The doctor made no comment, and the girl passed on. When her turn came again she appeared greatly confused, and said to the examiner, “Doctor, I wish to correct the answer I made last time. I meant to say that one-eighth of a grain should be given to the patient.”
“Too late,” remarked the physician, without looking up from his question paper. “The man’s dead.”
The wounded soldier was being attended by the doctor. The latter seemed to treat the case in a light-hearted manner. He prodded the soldier in the ribs, and grinned.
“You’ll be all right,” he said. “You’ve got a bullet in your left arm; but that does not trouble me in the least.”
“I don’t suppose it does,” said the soldier. “An’ if you’d got a bullet in both arms I don’t suppose it ’ud trouble me, either.”
He was a Canadian and he wore a corporal’s stripes. There he sat snugly in a sheltered part of his trench in that little corner of Belgium and played poker with a quartet of his comrades. Luck was against him. He had lost about everything he had to lose, when at the very height of the game—just after the dealer had done his best and worst—a shell came through the roof of the shelter, passed between the Canadian’s long, lean legs (luckily without hitting him), and buried itself harmlessly in the soft earth. The others of the party leaped up in not inexcusable haste and fled from the place, but the Canadian did not move.
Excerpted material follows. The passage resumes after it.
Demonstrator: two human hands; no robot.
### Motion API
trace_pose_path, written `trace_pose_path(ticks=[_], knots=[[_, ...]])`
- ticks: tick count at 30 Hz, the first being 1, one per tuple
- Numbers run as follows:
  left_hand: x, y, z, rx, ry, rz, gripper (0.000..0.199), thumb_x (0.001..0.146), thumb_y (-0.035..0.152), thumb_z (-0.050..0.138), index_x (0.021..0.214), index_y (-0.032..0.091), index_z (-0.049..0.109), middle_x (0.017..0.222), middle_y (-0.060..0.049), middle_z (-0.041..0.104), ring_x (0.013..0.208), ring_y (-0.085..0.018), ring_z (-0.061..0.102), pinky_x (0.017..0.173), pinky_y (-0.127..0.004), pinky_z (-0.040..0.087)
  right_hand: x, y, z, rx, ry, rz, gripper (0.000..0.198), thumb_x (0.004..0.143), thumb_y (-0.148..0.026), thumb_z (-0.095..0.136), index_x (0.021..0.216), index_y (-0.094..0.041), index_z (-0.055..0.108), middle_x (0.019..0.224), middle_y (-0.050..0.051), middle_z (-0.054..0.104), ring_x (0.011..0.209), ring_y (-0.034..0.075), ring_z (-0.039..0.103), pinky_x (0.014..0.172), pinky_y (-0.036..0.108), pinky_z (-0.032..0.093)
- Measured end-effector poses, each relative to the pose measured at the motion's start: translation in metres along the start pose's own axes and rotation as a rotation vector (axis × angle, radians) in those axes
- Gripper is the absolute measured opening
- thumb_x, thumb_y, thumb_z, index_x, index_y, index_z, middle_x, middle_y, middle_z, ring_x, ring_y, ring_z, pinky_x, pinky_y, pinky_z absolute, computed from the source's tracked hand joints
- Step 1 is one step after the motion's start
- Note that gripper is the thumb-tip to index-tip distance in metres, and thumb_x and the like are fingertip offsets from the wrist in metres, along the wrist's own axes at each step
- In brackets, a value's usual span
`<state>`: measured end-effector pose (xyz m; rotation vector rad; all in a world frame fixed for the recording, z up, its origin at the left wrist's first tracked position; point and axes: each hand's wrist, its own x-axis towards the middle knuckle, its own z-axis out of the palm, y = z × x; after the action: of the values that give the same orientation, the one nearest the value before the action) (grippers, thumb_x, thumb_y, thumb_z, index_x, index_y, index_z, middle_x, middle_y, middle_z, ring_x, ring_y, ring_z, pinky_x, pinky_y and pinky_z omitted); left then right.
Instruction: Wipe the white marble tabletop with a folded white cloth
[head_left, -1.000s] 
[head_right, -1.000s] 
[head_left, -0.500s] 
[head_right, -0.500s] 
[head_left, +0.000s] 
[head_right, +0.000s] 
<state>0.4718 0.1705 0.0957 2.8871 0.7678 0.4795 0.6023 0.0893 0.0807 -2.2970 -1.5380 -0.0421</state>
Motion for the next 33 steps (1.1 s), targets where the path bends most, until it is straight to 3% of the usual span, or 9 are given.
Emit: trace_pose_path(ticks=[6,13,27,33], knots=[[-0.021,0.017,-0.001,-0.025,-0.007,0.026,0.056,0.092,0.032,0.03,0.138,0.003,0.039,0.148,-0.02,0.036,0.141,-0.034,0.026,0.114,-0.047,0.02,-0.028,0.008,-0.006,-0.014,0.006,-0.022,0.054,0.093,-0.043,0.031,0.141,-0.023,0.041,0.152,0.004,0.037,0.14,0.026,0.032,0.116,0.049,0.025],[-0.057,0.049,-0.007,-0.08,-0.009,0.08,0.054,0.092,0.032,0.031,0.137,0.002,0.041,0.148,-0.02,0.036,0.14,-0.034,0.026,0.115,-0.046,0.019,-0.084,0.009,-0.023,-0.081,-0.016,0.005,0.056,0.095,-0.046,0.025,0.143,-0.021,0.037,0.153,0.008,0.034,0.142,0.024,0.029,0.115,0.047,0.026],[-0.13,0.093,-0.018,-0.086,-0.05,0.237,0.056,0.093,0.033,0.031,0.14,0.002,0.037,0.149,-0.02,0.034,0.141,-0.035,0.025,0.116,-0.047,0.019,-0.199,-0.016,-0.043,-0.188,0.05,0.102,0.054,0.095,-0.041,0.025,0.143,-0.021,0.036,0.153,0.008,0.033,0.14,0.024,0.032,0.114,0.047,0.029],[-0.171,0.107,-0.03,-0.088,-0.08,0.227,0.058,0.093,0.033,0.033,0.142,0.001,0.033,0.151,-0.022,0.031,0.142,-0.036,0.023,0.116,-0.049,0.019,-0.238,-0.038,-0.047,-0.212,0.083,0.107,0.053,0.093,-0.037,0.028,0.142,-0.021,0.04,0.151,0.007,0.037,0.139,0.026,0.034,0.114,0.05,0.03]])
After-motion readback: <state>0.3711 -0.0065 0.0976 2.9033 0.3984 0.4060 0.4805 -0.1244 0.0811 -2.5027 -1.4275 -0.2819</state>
The disturbance brought the company commander on the run.
“What’s up?” says he.
“Well, sir,” says the Canadian, “that there shell drops in on us and when it don’t explode at once Ijudge it is pretty safe not to go off at all. So I just set where I am. The cursed luck of it is that I’ve been playin’ away here all morning’ drawin’ rotten cards and losin’ my shirt, and here just as I holds the first four of a kind that’s gladdened my two eyes since Hector was a pup—and kings at that, sir—at that identical moment there comes this pifflin’ German turnip and the other fellows beats it.”
English men-of-war have no ice-making machines on board, as do our ships, and everybody knows how the English fail to understand us on the subject of the use of ice, especially in our drinks.
An English officer was aboard one of our ships of the Asiatic fleet, and, on being served with an iced drink, commented on the delights of having cool water aboard. The American officer responded with an offer of a small cake of ice, which was sent the following morning. Meeting the Englishman ashore a week later, the American asked him if he had enjoyed the ice.
“Enjoy it, old top? Why, do you know, that was the first cold bawth I’ve had since I left England!”
A recruit very anxious to join Kitchener’s Army enters recruiting station determined to accommodate himself to any condition required.
Officer (filling in form)—“What’s your religion?”
Zealous Recruit—“Well, what are you short of?”